*Work instructions*: Return all entries verbatim; skip any pictures.
▼
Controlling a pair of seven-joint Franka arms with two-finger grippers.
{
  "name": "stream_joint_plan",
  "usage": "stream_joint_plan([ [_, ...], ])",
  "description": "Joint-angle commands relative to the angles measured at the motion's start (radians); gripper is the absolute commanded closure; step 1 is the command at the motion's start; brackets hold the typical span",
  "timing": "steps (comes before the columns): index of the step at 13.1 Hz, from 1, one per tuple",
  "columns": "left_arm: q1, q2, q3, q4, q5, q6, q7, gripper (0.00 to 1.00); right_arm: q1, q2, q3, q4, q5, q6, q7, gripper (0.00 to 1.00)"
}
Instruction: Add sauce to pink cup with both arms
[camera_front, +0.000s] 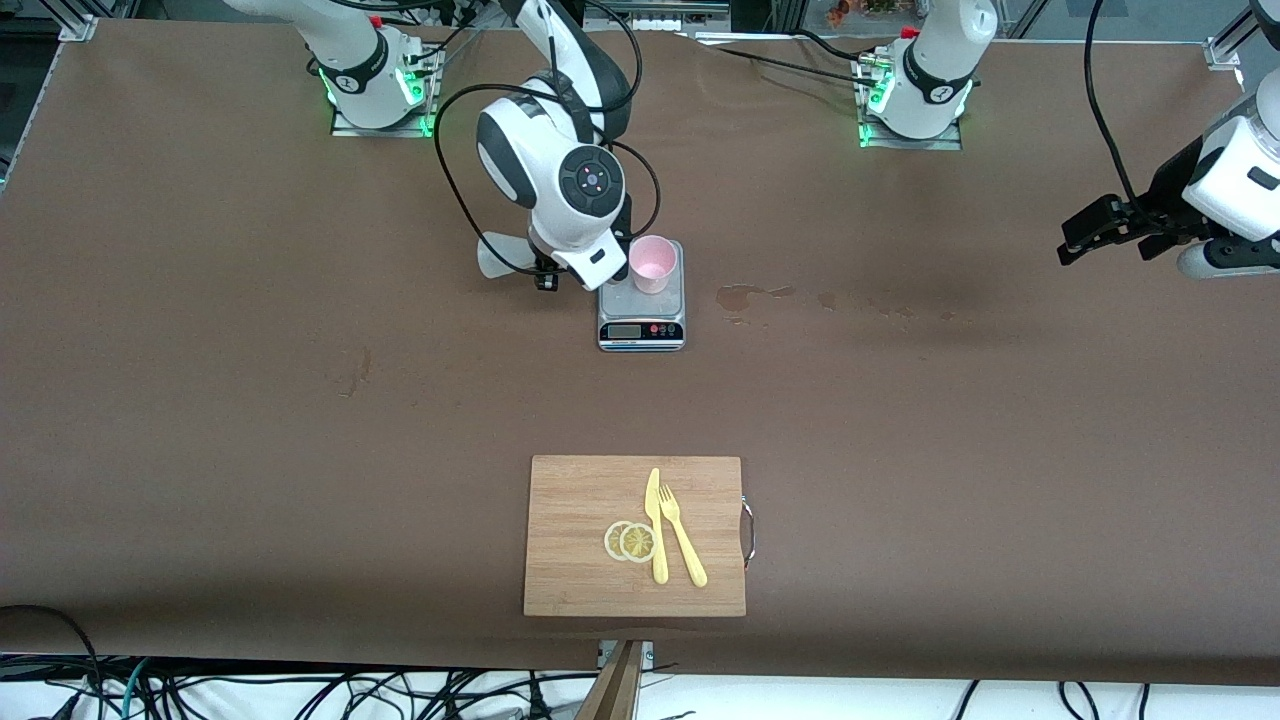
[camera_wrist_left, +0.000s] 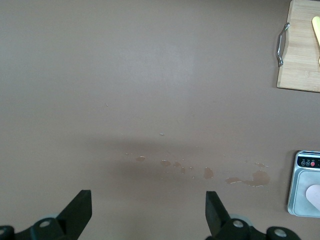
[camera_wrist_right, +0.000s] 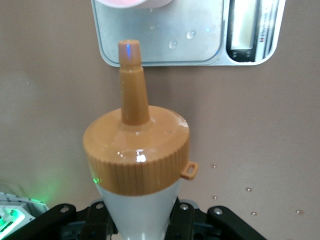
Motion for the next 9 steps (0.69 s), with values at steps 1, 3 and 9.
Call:
stream_joint_plan([
  [1,0.006,-0.008,-0.001,0.008,0.022,-0.009,0.025,0.0,0.021,0.04,0.005,0.069,-0.026,-0.063,0.023,0.86],
  [3,0.023,-0.009,-0.003,0.009,0.015,-0.015,0.026,0.0,0.027,0.06,0.004,0.085,-0.029,-0.072,0.044,0.85],
  [9,0.024,-0.008,-0.003,0.011,0.015,-0.016,0.026,0.0,0.045,0.124,0.004,0.186,-0.029,-0.166,0.085,0.85],
])
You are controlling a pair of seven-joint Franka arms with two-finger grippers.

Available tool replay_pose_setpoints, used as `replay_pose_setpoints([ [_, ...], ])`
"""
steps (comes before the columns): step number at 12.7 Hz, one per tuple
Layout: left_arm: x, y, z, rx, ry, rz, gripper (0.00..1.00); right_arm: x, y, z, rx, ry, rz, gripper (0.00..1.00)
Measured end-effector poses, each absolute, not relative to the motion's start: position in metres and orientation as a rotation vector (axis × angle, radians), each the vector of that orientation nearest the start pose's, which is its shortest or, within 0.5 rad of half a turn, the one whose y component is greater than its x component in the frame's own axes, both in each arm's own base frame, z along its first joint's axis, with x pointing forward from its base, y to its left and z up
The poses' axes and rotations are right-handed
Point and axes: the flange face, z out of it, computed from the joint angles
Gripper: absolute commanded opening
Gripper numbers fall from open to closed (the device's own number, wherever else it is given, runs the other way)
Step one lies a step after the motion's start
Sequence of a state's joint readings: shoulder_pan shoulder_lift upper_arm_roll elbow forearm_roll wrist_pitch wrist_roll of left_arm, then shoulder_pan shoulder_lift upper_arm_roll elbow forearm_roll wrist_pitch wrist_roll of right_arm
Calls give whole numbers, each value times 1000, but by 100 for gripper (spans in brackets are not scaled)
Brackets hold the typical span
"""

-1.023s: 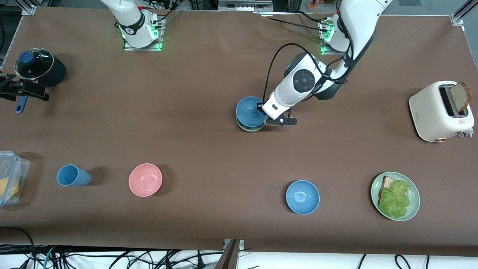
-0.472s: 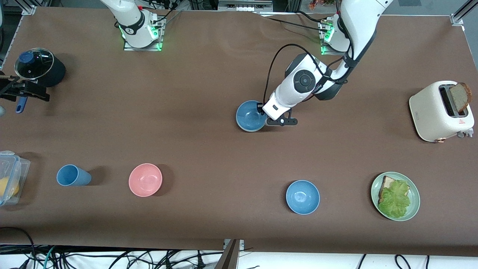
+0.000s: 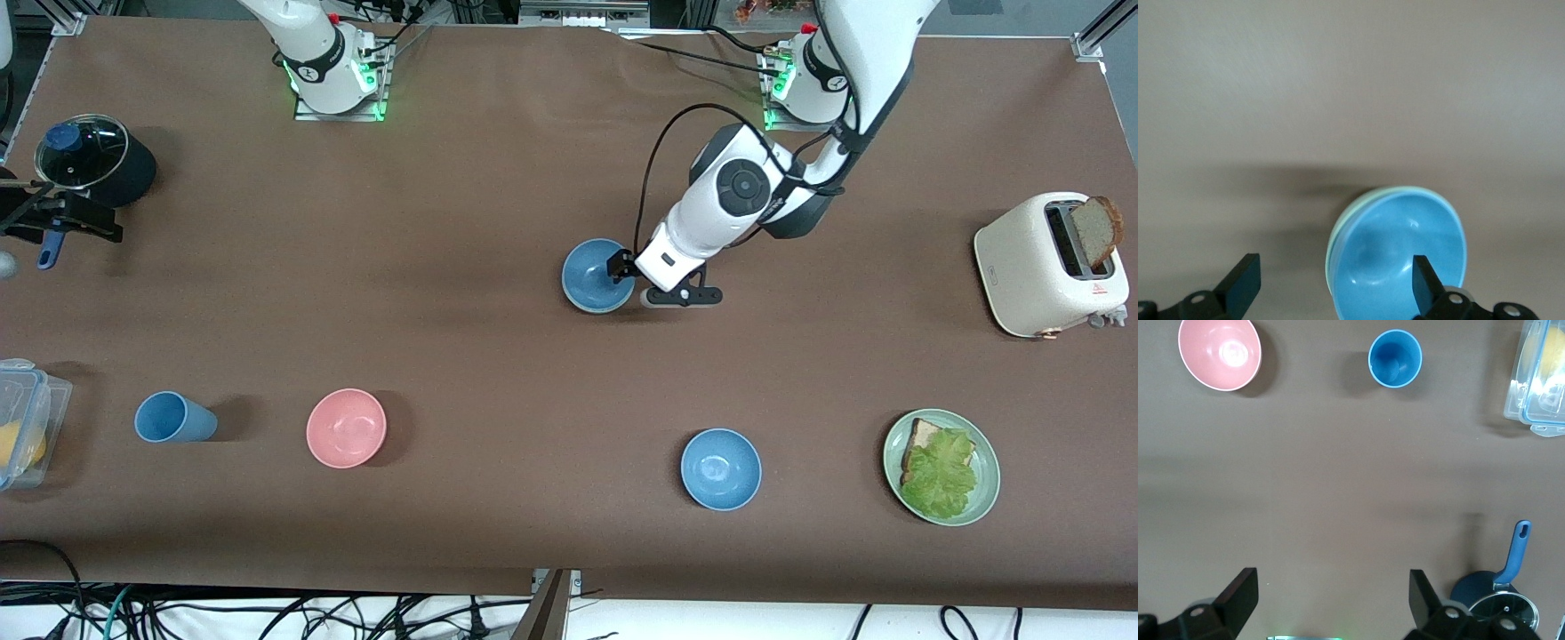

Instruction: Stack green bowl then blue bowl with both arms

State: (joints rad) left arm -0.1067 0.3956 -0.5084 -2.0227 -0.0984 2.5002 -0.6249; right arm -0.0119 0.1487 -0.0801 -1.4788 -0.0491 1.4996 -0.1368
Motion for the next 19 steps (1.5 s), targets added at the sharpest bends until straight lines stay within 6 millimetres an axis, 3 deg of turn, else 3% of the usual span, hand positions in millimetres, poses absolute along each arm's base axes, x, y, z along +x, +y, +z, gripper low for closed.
replay_pose_setpoints([
  [2, 529, -311, 326, -3398, -307, -32, 100, 587, -56, 577, -3180, -72, 211, 100],
  [4, 551, -263, 377, -3373, -425, -194, 100, 588, -56, 577, -3180, -73, 210, 100],
  [6, 558, -222, 424, -3329, -515, -297, 100, 588, -56, 577, -3180, -73, 210, 100],
  [9, 562, -147, 469, -3218, -516, -186, 100, 588, -56, 577, -3181, -73, 210, 100],
  [12, 566, -70, 534, -3187, -364, 8, 100, 588, -56, 577, -3181, -73, 210, 100],
  [16, 557, -14, 577, -3165, -280, 140, 100, 588, -56, 577, -3182, -73, 211, 100],
  [19, 558, 3, 583, -3104, -203, 122, 100, 588, -56, 577, -3182, -73, 211, 100],
])
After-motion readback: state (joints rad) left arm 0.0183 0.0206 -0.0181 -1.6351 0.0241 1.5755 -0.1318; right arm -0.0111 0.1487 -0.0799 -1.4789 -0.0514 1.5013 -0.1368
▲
*Output of the exercise*:
Controlling a pair of seven-joint Franka arms with two-finger grippers.
{
  "name": "stream_joint_plan",
  "usage": "stream_joint_plan([ [_, ...], ])",
  "description": "Joint-angle commands relative to the angles measured at the motion's start (radians); gripper is the absolute commanded closure; step 1 is the command at the motion's start; brackets hold the typical span",
  "timing": "steps (comes before the columns): index of the step at 13.1 Hz, from 1, one per tuple",
  "columns": "left_arm: q1, q2, q3, q4, q5, q6, q7, gripper (0.00 to 1.00); right_arm: q1, q2, q3, q4, q5, q6, q7, gripper (0.00 to 1.00)"
}
Instruction: Add sauce to pink cup with both arms
[camera_front, +0.000s] 
[camera_wrist_left, +0.000s] 
[camera_wrist_right, +0.000s] 
Motion for the next 9 steps (0.69 s), with values at steps 1, 3 and 9.
Call:
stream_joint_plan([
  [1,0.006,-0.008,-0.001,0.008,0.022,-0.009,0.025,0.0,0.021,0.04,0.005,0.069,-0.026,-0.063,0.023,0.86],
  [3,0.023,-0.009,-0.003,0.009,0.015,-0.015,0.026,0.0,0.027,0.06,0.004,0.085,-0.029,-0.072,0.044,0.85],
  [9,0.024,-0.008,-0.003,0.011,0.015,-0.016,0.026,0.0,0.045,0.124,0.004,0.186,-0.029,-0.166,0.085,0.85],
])
You are controlling a pair of seven-joint Franka arms with two-finger grippers.

Available tool replay_pose_setpoints, used as `replay_pose_setpoints([ [_, ...], ])`
"""
steps (comes before the columns): step number at 12.7 Hz, one per tuple
Layout: left_arm: x, y, z, rx, ry, rz, gripper (0.00..1.00); right_arm: x, y, z, rx, ry, rz, gripper (0.00..1.00)
Measured end-effector poses, each absolute, not relative to the motion's start: position in metres and orientation as a rotation vector (axis × angle, radians), each the vector of that orientation nearest the start pose's, which is its shortest or, within 0.5 rad of half a turn, the one whose y component is greater than its x component in the frame's own axes, both in each arm's own base frame, z along its first joint's axis, with x pointing forward from its base, y to its left and z up
The poses' axes and rotations are right-handed
Point and axes: the flange face, z out of it, computed from the joint angles
Gripper: absolute commanded opening
Gripper numbers fall from open to closed (the device's own number, wherever else it is given, runs the other way)
Step one lies a step after the motion's start
Sequence of a state's joint readings: shoulder_pan shoulder_lift upper_arm_roll elbow forearm_roll wrist_pitch wrist_roll of left_arm, then shoulder_pan shoulder_lift upper_arm_roll elbow forearm_roll wrist_pitch wrist_roll of right_arm
Calls give whole numbers, each value times 1000, but by 100 for gripper (spans in brackets are not scaled)
Brackets hold the typical span
"""

-1.023s: 
-0.472s: 
+0.000s: 

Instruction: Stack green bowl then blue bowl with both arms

State: (joints rad) left arm -0.1067 0.3956 -0.5084 -2.0227 -0.0984 2.5002 -0.6249; right arm -0.0119 0.1487 -0.0801 -1.4788 -0.0491 1.4996 -0.1368
Motion for the next 19 steps (1.5 s), targets added at the sharpest bends until straight lines stay within 6 millimetres an axis, 3 deg of turn, else 3% of the usual span, hand positions in millimetres, poses absolute along each arm's base axes, x, y, z along +x, +y, +z, gripper low for closed.
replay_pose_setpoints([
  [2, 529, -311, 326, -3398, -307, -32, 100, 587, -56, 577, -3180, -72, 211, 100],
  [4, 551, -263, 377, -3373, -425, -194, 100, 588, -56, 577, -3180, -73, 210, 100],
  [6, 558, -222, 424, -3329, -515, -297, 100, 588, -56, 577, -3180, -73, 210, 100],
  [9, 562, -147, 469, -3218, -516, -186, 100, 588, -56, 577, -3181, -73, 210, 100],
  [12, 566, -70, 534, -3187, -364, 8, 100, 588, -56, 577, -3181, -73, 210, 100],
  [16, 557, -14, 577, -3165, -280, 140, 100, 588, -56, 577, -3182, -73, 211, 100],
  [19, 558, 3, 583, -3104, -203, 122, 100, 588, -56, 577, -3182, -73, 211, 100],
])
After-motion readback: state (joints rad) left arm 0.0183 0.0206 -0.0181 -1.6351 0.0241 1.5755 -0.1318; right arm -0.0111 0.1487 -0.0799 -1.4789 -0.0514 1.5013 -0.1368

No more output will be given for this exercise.